Reproduce the full listing below unchanged, apart from the pictures.

Data block —
# # #
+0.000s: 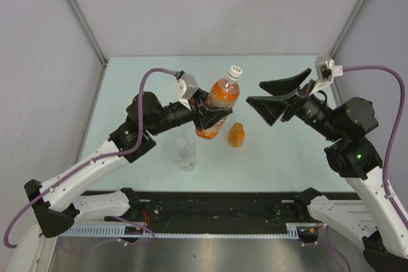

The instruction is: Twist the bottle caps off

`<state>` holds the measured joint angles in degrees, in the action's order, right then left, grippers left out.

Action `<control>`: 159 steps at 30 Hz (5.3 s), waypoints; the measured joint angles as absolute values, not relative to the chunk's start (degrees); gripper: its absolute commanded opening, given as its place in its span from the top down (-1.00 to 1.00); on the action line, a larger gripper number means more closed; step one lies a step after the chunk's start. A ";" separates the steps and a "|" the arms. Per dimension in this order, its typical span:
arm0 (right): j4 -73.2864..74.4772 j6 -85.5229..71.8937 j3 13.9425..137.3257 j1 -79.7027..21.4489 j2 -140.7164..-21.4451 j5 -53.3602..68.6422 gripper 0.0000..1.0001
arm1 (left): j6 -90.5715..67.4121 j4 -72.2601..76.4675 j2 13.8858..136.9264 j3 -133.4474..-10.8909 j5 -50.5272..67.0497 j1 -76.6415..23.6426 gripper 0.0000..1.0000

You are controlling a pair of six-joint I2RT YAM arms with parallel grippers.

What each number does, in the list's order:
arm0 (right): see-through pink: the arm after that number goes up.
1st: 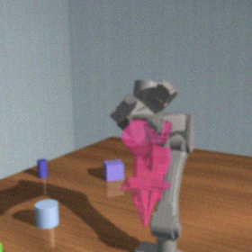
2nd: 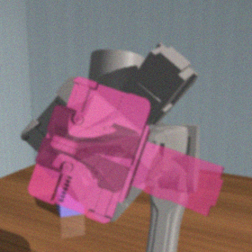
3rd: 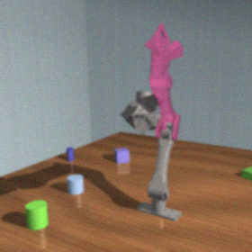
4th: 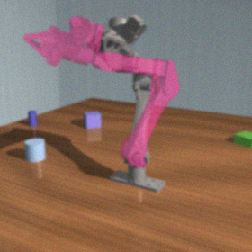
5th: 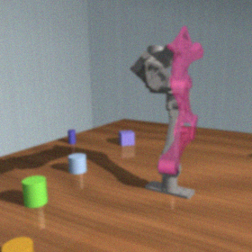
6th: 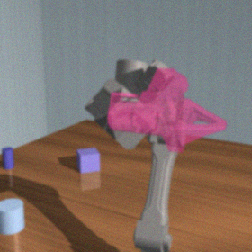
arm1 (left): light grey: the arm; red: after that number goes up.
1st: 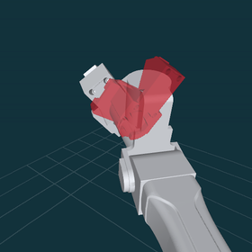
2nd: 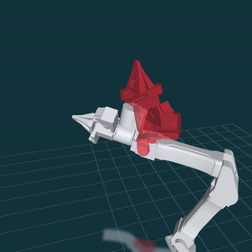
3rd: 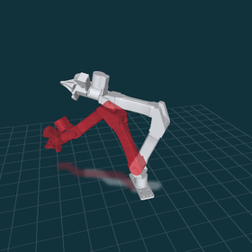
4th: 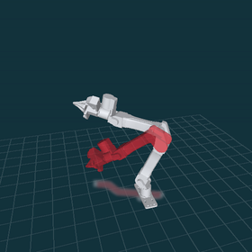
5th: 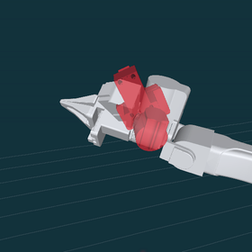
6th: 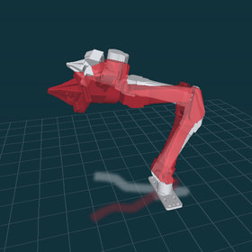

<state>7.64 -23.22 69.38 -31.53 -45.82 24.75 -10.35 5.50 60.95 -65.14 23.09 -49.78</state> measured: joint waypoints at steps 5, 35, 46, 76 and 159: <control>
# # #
Solution to this exercise —
+0.000s: 

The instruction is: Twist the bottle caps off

`<state>` holds the measured joint angles in degrees, in the action's order, right then left, grippers left out.

Action `<control>`: 159 steps at 30 Hz (5.3 s), waypoints; the measured joint angles as absolute values, not relative to the chunk's start (degrees); gripper: its absolute commanded opening, given as its place in its span from the top down (-1.00 to 1.00); on the action line, a larger gripper number means more closed; step one lies a step after the chunk's start. A ";" separates the steps and a "|" the arms. Per dimension in this order, its typical span:
arm0 (right): j4 -73.2864..74.4772 j6 -85.5229..71.8937 j3 13.9425..137.3257 j1 -79.7027..21.4489 j2 -140.7164..-21.4451 j5 -53.3602..68.6422 gripper 0.0000..1.0001
arm1 (left): j6 -90.5715..67.4121 j4 -72.2601..76.4675 j2 13.8858..136.9264 j3 -133.4474..-10.8909 j5 -50.5272..67.0497 j1 -76.6415..23.6426 gripper 0.0000..1.0000

You are controlling a pair of six-joint I2RT YAM arms with parallel grippers.

What each number does, in the list's order:
arm0 (right): see-through pink: the arm after that number goes up.
1st: 
2nd: 
3rd: 
4th: 
5th: 
6th: 
arm1 (left): light grey: the arm; red: after that number goes up.
1st: 
2nd: 
3rd: 
4th: 
5th: 
6th: 

<state>7.64 -23.22 69.38 -31.53 -45.82 24.75 -10.35 5.50 60.95 -65.14 23.09 -49.78</state> measured: joint waypoints at steps 5, 35, 46, 76 and 159: <control>

The exercise is now complete.